§ **PROBLEM STATEMENT**: Write the data out again exactly, with every picture removed.

§ **RECORDED DATA**:
- - -

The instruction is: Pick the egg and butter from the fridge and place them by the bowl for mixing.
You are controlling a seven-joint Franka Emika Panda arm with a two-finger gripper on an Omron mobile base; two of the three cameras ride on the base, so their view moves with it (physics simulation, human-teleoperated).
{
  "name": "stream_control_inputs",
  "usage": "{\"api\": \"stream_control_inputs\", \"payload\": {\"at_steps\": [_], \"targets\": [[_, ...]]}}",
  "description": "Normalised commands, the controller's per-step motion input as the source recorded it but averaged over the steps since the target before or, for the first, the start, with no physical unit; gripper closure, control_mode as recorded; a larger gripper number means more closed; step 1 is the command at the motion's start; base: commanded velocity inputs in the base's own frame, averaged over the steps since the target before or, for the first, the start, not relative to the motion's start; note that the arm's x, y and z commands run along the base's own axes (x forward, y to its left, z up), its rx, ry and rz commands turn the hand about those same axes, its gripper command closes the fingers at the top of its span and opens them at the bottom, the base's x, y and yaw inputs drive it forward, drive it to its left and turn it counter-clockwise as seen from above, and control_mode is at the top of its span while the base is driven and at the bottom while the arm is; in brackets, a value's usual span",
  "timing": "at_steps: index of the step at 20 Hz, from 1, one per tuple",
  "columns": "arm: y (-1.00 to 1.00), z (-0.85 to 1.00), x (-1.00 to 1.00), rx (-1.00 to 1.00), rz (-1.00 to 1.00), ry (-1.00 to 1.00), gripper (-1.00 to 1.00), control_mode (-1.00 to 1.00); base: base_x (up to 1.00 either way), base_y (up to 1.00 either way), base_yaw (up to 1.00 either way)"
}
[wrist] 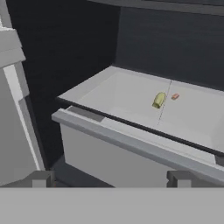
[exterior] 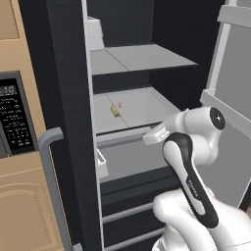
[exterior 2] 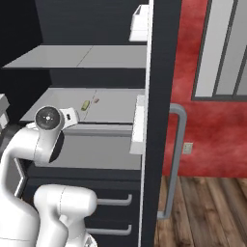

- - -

§ **EXERCISE RESPONSE**:
The instruction is: Pick the egg and butter from the fridge and place them by the bowl for mixing.
You are controlling a seven-joint Franka Emika Panda arm with a two-finger gripper on an Omron mobile base; two of the three cameras ride on the base, so their view moves with it (physics simulation, human-teleoperated).
{
  "name": "stream_control_inputs",
  "usage": "{\"api\": \"stream_control_inputs\", \"payload\": {\"at_steps\": [_], \"targets\": [[_, ...]]}}",
  "description": "Normalised commands, the controller's per-step motion input as the source recorded it but averaged over the steps since the target before or, for the first, the start, with no physical unit; gripper closure, control_mode as recorded; a larger gripper number means more closed; step 1 is the command at the motion's start; base: commanded velocity inputs in the base's own frame, averaged over the steps since the target before or, for the first, the start, not relative to the motion's start; note that the arm's x, y and z commands run along the base's own axes (x forward, y to its left, z up), its rx, ry and rz commands turn the hand about those same axes, its gripper command closes the fingers at the top of its span and opens them at the bottom, the base's x, y and yaw inputs drive it forward, drive it to its left and turn it counter-clockwise as seen from above, and control_mode is at the top of its span while the base is driven and at the bottom while the arm is; in brackets, a value's usual span",
  "timing": "at_steps: index of the step at 20 Hz, from 1, one per tuple",
  "columns": "arm: y (-1.00 to 1.00), z (-0.85 to 1.00), x (-1.00 to 1.00), rx (-1.00 to 1.00), rz (-1.00 to 1.00), ry (-1.00 to 1.00), gripper (-1.00 to 1.00), control_mode (-1.00 to 1.00); base: base_x (up to 1.00 either way), base_y (up to 1.00 either way), base_yaw (up to 1.00 either way)"
}
[wrist] 
[exterior] 
[exterior 2] 

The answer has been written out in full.